Ohio Prison Population Keeps Rising: Longer Sentences, Fewer Releases


When Ohio corrections director Gary Mohr began his career in 1974, there were 8,516 inmates in state prisons. Forty years later, he manages a system nearly six times as large, packed with 50,639 offenders, says the Columbus Dispatch. One of every 175 adult Ohioans is housed, fed and receives medical care at taxpayer expense in a state prison. The latest two-year budget allocated $3.14 billion for the prison system. Ohio officials have been unable to tamp down the prison population despite attempts to do so. Major sentencing reforms were enacted, “good time” was reintroduced, community programs were enhanced, and early-release provisions were added.

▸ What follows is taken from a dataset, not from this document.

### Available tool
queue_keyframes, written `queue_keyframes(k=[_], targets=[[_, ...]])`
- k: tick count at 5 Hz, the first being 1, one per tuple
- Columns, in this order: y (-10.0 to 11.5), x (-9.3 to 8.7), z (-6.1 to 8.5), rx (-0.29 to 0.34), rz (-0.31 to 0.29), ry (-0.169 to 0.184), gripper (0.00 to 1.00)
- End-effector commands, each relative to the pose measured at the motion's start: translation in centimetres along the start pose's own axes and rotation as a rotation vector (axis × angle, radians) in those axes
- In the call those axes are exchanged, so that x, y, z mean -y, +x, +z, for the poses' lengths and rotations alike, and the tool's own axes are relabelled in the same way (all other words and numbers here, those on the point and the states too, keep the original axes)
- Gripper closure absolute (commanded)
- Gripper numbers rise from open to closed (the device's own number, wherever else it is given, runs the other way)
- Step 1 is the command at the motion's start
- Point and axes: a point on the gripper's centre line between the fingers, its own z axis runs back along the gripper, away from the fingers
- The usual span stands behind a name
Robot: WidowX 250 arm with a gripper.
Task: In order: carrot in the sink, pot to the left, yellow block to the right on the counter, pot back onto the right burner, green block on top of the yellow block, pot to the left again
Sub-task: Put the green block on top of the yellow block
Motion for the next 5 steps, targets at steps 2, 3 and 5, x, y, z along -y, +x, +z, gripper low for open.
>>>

Still the numbers go up. The latest projections suggest the population in 27 prisons will hit 52,000 in two years, and 53,484 in five. Prisons are bulging with 30 percent more prisoners than they were designed to hold. “I'm getting a lot of people saying, 'When are you going to build another prison?'??” Mohr said. “I'm a believer in people instead of bricks and mortar. I'm not going to build another prison.” A report by the legislative Correctional Institution Inspection Committee listed five contributing reasons why the prison population has risen: a very small increase in violent crime, longer sentences for higher-level felonies, dramatically fewer prison releases (a 24.3 percent drop in five years), new laws increasing penalties for specific crimes, and adverse court decisions. Another factor may trump the others: a flood of heroin cases.